# This was supposed to be simple.



## Kismet (May 31, 2012)

Fine. Old guy rehabbing a couple of tinboats. One a 12, the other a 14. Generally, things are going along ok. 

Turns out, one of the two lakes (relatively) nearby is an electric only. Fine.

Ordered a 30lb MinnKota from WalMart online, and went down to the store to get a dc battery to put on the 12ftr. Fine.

Talked with the guy, came home with a 24dc-6, only to find the motor had been delivered. Fine.

Read instructions (remember, I'm old. I now READ instructions,) motor stuff says 105 amp battery, but the guy at store say the 24dc (which has 75 amp)is good. Search here and online, says the difference is that I'll exhaust the 24 dc quicker and will substantially shorten battery life. Others say "no." Fine.

Then, the motor guide says I should have a fused line to positive terminal, and a case. Fine. 

(sighhhhh)

So, this morning, I'll take another 50 mile round trip to WalMart, swap the batteries, get a case. 

What kind of inline fusing should I get? 50 amp? 

You know, if either the online motor description, or the guy at the store had mentioned it, this whole business would have been much less hassle.

While I'm on my way down there, what else am I missing?  

I'm beginning to think this whole business is 

not fine. :|


----------



## RivRunR (May 31, 2012)

I feel your pain...I can't get anything much locally and have to either drive a long way or order online...
You'll want a circuit breaker for the TM within 7" of the battery, and the instructions should have the amps listed...but if not, you're probably safe with a 50A breaker on a 30# TM, depending on the length of wire run.
The only other thing I can think of is that you'll need is a way to connect the TM to the battery somehow, so unless you're using clips, you'll need ring terminals for a direct-to-battery connection, or a TM plug assembly + ring terminals. Oh, and heat shrink for those too.


----------



## Gramps50 (May 31, 2012)

Bow or Stern might need some marine wire probably 8 awg

For the circuit breaker I would get the manual reset one not the Automatic

BTW there's nothing wrong with getting old, what the others don't realize is that they too will be old someday like us. :LOL2:


----------



## bAcKpAiN (May 31, 2012)

If I were you.... I would go fishing and take the walmart trip later. I didn't use a fuse on mine for months while doing other things to the boat. I would hook everything up as best you can and use it for a bit. As far as what fuse to get, I purchased an auto reset breaker from an eBay seller who sold them for golf carts/electric wheelchairs. They also carry them at most auto part stores. I have three batteries in my 36v setup 2 105amp series 27s and one of the ones you got. I had it on hand and didn't want to spend another $100 on a battery. It works great.
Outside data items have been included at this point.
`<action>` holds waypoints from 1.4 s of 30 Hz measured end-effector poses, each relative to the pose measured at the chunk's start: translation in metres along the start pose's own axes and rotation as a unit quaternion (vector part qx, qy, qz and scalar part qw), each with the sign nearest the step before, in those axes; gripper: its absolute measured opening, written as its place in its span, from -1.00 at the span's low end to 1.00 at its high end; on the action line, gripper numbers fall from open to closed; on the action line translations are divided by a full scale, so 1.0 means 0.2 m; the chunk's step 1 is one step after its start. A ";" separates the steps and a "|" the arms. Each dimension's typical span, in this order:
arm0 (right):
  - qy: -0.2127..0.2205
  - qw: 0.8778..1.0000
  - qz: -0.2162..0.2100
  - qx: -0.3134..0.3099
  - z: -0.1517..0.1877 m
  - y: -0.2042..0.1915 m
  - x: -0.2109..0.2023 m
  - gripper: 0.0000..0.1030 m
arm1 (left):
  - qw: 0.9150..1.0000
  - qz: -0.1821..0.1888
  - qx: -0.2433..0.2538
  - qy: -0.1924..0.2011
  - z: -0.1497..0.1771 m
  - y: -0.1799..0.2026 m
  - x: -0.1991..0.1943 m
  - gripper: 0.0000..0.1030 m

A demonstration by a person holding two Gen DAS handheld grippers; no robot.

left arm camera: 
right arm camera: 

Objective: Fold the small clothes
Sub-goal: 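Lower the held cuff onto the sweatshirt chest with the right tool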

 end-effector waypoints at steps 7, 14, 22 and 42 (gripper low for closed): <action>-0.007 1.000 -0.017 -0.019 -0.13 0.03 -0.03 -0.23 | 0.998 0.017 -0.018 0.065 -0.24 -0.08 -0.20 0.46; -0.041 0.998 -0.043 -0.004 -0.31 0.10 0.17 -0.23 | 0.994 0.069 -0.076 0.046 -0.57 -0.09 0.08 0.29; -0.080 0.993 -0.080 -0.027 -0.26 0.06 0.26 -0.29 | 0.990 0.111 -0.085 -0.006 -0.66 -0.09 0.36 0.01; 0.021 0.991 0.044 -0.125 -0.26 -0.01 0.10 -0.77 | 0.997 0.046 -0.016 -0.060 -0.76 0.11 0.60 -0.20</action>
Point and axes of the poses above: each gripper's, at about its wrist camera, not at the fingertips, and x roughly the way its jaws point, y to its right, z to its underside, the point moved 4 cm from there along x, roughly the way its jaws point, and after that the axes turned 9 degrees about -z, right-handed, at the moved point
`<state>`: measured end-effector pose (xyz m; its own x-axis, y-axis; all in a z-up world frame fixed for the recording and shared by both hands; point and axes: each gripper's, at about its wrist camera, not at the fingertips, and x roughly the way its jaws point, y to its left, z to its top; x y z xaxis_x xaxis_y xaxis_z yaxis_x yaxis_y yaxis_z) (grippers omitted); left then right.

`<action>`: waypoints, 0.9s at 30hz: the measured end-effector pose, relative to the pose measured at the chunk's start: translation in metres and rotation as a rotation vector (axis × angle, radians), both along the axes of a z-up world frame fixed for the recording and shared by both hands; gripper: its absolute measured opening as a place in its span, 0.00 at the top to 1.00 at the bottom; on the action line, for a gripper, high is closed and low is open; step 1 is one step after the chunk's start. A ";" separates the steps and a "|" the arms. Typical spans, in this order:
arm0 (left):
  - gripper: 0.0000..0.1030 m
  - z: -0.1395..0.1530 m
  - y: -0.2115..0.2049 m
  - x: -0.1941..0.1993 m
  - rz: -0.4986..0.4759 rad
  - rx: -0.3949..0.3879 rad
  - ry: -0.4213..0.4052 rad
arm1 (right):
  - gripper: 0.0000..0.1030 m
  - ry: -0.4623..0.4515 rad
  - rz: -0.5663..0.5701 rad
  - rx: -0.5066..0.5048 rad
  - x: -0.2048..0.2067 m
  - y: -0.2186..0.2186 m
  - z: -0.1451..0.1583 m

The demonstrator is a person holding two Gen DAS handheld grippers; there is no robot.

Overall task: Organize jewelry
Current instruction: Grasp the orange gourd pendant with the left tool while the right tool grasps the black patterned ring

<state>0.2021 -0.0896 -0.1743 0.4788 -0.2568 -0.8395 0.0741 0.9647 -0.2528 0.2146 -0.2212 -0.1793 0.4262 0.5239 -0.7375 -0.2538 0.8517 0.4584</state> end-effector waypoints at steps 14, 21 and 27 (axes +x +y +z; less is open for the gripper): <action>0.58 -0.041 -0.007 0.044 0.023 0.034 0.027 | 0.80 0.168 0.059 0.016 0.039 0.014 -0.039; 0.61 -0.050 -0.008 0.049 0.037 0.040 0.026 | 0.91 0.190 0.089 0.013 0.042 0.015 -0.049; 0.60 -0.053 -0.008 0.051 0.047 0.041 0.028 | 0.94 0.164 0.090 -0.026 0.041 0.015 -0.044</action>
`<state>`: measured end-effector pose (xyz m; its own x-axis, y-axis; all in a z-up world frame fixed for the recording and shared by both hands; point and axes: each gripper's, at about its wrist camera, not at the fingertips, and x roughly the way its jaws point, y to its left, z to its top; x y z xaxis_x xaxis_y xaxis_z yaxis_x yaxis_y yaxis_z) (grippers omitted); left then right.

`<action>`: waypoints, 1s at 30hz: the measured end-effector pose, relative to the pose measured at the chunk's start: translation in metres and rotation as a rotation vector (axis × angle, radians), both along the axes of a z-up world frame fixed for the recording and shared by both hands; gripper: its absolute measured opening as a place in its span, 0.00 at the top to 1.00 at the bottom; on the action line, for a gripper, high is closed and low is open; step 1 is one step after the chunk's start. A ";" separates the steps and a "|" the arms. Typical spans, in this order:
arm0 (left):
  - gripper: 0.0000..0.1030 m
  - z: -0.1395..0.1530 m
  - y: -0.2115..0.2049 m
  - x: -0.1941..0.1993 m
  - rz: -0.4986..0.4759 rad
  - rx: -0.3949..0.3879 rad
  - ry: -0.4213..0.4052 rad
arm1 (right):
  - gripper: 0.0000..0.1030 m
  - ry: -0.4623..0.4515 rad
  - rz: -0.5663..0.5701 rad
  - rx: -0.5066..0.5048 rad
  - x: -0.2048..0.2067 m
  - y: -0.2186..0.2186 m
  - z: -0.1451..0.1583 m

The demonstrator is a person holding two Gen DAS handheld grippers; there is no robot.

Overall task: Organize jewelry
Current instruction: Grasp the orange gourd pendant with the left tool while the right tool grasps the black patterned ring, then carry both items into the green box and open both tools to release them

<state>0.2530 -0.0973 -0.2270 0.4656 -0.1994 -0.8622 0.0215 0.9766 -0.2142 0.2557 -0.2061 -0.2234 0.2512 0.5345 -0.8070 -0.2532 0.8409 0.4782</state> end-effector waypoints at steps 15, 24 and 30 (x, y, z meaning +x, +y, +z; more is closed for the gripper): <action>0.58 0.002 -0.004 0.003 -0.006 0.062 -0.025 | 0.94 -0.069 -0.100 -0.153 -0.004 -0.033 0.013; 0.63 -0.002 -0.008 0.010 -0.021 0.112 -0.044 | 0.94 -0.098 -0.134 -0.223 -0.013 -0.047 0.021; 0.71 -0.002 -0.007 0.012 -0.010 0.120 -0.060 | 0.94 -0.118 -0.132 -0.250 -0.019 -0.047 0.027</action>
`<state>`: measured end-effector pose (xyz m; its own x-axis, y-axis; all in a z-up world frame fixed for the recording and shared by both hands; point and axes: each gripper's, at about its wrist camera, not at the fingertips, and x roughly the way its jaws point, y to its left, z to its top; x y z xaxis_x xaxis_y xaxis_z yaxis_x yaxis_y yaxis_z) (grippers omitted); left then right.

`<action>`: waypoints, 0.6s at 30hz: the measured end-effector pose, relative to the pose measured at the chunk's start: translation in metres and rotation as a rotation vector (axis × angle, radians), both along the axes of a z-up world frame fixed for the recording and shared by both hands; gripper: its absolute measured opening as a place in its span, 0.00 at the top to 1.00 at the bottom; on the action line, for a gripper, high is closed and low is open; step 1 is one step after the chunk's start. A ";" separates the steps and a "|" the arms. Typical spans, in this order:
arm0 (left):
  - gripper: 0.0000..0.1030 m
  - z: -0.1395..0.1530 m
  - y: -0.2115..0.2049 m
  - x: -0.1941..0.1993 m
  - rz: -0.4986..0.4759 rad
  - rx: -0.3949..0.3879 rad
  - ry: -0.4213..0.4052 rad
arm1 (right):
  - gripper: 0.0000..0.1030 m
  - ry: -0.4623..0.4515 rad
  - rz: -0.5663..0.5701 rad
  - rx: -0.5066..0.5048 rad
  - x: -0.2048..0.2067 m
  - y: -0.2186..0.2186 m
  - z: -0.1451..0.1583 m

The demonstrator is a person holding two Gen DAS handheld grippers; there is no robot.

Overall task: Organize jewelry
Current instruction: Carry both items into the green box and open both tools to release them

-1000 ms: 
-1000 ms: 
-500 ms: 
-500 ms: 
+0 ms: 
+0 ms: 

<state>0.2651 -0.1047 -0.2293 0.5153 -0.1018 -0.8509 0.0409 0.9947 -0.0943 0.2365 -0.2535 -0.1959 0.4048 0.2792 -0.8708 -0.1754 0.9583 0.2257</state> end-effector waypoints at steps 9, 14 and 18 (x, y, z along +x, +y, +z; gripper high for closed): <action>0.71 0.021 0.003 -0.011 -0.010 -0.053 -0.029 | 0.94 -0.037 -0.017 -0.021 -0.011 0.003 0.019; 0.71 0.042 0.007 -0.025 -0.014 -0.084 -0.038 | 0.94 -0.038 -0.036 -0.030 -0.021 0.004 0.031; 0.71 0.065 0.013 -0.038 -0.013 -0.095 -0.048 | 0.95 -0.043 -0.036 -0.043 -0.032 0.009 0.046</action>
Seriously, go fishing. Take the 50 mile walmart trip when ya need socks or groceries or something! :mrgreen:

Here is a link to the circuit breaker I have.
https://www.ebay.com/itm/New-Metal-Auto-Reset-Circuit-Breaker-50AMP-W-Bracket-/230584470630?pt=Motors_Car_Truck_Parts_Accessories&hash=item35afe7cc66&vxp=mtr


----------



## wihil (May 31, 2012)

Be aware that Walmart *at least by me* changed their policy on batteries - I fought with the dept and then the store assistant manager about swapping out a DC24 I picked up the week before (never used, still had the plastic protectors on the terminals) with receipt. They refused to take it back, said it was Walmart policy. 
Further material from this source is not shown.